You also want to look at the landing page. Now the landing page is when you clicked on an ad, that page you land on that says, “Here’s what we’re selling. Sign up now. Only $44.99. Three easy payments.” Those types of things, right? You want to go and look at that landing page. What are the colors they’re using? How are they constructing the page? What’s the language that they’re using as far as tonality? Dissect all those different elements of the page and understanding how it works and flows. Again, you’re going to have to click on some buttons and understanding what the follow up asks are for. All these different steps in the funnel. Very important to understand the landing page.
Number four is a traffic source, and this is where I was alluding to as far as like SEMrush or Similar Web. Another great tool would be SpyFu, another great tool for understanding these analytics and understanding where traffic’s coming from. This is going to help you uncover what types of traffic. Will there be ad traffic or organic traffic, direct traffic? Things of that nature, which allows you to know where you need to be focusing your time and money, but also where there might be some easy ins for you. Maybe they’re doing really well in organic but they’re not spending any money in ads. You can jump over them by spending some money in ads in order to drive traffic to your site.
Last thing is the ad copy. How are their ads built? Again, what language are they using? Are they using pictures of people, are they using pictures of the product? How are they building their ads, and which ads are performing the best? And, again, Similar Web, Ahrefs as well as SpyFu will give you that information you need to know about their ads. You can literally pull their ads offline and look at a copy, look at the creative things that they’re doing and then begin to understand which is working, which isn’t.
Now one thing to remember in here, maybe you can’t get the demographics, but you can get all the rest. That’s great. What you don’t want to have is two unknowns. So if you don’t understand traffic sources and demographics, you don’t really have a good idea of what’s happening in this funnel. All you can see is what’s available to you. So never have two unknowns. One unknown is okay. But never allow yourself to have two unknowns in this process because you don’t know where they’re coming from, and you don’t know what they’re doing. And if you don’t know those two things, you can’t do the third thing, and that’s model what works.
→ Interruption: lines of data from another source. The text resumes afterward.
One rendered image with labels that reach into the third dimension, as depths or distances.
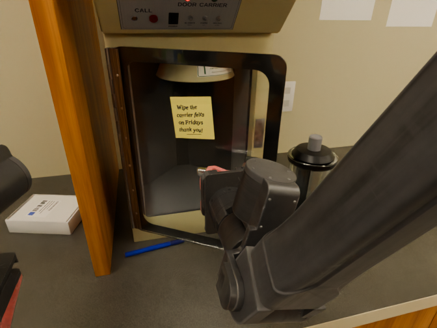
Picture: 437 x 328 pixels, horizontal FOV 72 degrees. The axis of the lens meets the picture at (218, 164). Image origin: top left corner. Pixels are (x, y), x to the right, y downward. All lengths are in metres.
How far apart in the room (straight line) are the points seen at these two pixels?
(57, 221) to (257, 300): 0.65
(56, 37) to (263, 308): 0.44
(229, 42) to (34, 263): 0.63
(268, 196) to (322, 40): 0.97
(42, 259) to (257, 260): 0.61
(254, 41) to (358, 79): 0.77
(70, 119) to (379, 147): 0.46
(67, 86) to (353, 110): 1.12
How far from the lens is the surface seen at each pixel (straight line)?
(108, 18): 0.55
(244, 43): 0.63
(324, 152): 0.68
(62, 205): 0.90
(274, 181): 0.30
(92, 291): 0.70
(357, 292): 0.72
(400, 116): 0.18
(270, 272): 0.26
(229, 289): 0.29
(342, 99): 1.32
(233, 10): 0.55
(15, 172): 0.40
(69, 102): 0.53
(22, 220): 0.89
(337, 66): 1.27
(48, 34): 0.52
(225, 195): 0.40
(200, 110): 0.52
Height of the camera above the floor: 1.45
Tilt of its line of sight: 27 degrees down
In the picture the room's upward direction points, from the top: 1 degrees clockwise
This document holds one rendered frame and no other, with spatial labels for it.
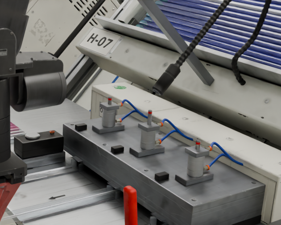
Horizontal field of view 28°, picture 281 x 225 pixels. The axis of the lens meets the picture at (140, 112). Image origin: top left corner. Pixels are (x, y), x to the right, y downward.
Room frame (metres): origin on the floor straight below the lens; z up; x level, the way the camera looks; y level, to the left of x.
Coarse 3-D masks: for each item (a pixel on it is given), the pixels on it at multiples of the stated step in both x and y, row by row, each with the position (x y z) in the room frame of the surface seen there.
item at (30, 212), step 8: (88, 192) 0.83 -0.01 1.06; (96, 192) 0.83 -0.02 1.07; (104, 192) 0.83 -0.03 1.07; (112, 192) 0.84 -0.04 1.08; (56, 200) 0.80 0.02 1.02; (64, 200) 0.81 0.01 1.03; (72, 200) 0.81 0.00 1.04; (80, 200) 0.81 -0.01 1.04; (88, 200) 0.82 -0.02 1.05; (96, 200) 0.83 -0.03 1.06; (24, 208) 0.78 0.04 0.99; (32, 208) 0.78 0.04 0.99; (40, 208) 0.78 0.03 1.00; (48, 208) 0.79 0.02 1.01; (56, 208) 0.80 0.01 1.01; (64, 208) 0.80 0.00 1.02; (8, 216) 0.76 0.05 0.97; (16, 216) 0.77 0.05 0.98; (24, 216) 0.77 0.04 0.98; (32, 216) 0.78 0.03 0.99; (0, 224) 0.76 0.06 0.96
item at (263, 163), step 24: (96, 96) 1.10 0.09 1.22; (120, 96) 1.05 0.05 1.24; (144, 96) 1.05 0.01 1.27; (144, 120) 0.98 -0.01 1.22; (192, 120) 0.93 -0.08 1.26; (192, 144) 0.88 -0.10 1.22; (240, 144) 0.84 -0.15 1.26; (264, 144) 0.84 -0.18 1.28; (240, 168) 0.79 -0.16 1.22; (264, 168) 0.76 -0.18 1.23; (264, 192) 0.76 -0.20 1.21; (264, 216) 0.77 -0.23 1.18
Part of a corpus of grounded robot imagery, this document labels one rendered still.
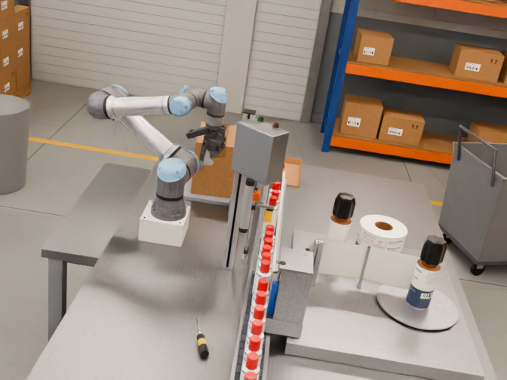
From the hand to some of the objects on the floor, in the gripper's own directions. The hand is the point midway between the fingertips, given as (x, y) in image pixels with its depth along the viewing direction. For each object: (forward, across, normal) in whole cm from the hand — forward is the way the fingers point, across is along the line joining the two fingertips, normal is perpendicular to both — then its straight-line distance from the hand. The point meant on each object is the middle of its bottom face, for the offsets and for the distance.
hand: (204, 164), depth 274 cm
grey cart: (+117, +203, -164) cm, 286 cm away
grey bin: (+125, +114, +195) cm, 258 cm away
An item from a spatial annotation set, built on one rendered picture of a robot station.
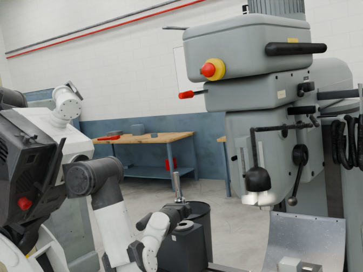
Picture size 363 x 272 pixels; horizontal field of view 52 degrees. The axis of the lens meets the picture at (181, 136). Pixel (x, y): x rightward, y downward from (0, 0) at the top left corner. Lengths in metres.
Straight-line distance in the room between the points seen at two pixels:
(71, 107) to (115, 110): 6.70
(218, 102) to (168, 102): 5.70
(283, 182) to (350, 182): 0.48
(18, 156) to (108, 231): 0.31
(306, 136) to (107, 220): 0.70
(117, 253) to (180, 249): 0.54
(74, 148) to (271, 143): 0.58
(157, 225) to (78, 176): 0.38
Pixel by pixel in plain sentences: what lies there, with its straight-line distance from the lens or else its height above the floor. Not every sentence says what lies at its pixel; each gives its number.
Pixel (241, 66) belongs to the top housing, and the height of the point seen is 1.76.
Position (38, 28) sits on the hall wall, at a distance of 9.68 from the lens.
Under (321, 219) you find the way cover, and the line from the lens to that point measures 1.66.
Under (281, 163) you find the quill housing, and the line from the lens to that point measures 1.17.
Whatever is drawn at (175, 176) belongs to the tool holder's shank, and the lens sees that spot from 1.50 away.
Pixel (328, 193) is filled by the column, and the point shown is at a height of 1.22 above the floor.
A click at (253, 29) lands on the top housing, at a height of 1.85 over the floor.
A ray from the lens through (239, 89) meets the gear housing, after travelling 1.11.
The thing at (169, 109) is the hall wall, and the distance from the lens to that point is 6.84.
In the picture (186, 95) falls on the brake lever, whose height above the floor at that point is 1.70.
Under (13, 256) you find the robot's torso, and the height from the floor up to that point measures 1.28.
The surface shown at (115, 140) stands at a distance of 6.83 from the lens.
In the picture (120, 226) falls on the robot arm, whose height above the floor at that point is 1.37.
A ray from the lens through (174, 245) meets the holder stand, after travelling 1.57.
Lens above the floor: 1.73
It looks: 8 degrees down
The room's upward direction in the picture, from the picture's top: 8 degrees counter-clockwise
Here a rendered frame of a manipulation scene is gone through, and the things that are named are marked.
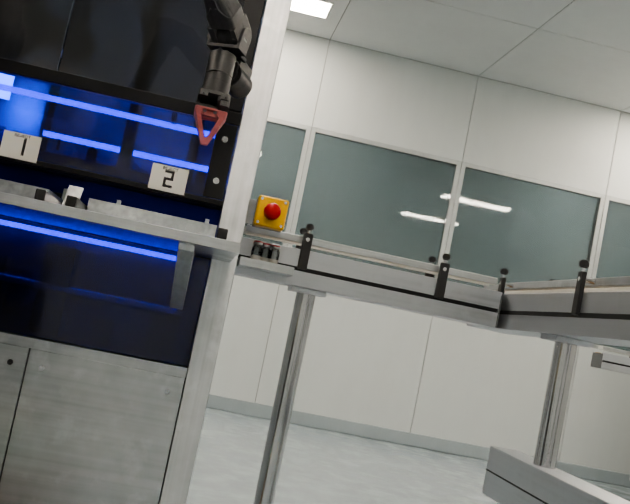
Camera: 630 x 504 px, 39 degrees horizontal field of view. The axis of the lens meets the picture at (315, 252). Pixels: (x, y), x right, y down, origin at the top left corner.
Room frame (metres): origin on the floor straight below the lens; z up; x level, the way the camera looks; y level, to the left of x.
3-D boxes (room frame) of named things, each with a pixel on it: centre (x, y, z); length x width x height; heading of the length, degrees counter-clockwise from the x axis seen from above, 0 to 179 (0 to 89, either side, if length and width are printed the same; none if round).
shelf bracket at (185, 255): (1.87, 0.27, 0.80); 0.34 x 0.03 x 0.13; 7
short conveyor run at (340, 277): (2.26, -0.14, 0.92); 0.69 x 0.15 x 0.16; 97
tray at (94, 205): (1.94, 0.36, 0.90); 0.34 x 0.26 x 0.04; 7
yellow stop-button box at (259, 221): (2.09, 0.12, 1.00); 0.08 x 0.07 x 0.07; 7
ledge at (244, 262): (2.13, 0.11, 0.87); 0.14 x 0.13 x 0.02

This is something that Tony Robbins has been preaching for years is when you want to achieve something, you find somebody that’s already doing that, and you model their behavior. That’s what this process is all about, and guess what, it works. Tony Robbins didn’t invent it. He just made it more popular and gave it more life. Saying, “Hey. If you want to do something that somebody else is doing, find out what’s working, and do that thing.” Successful people have done this over and over again. So whether you’re a small business owner, a marketer, or whatever your job title is, this is how you create a successful campaign.
Find out what’s happening, find out what they’re doing, and then model that behavior to get the results that you’re looking for.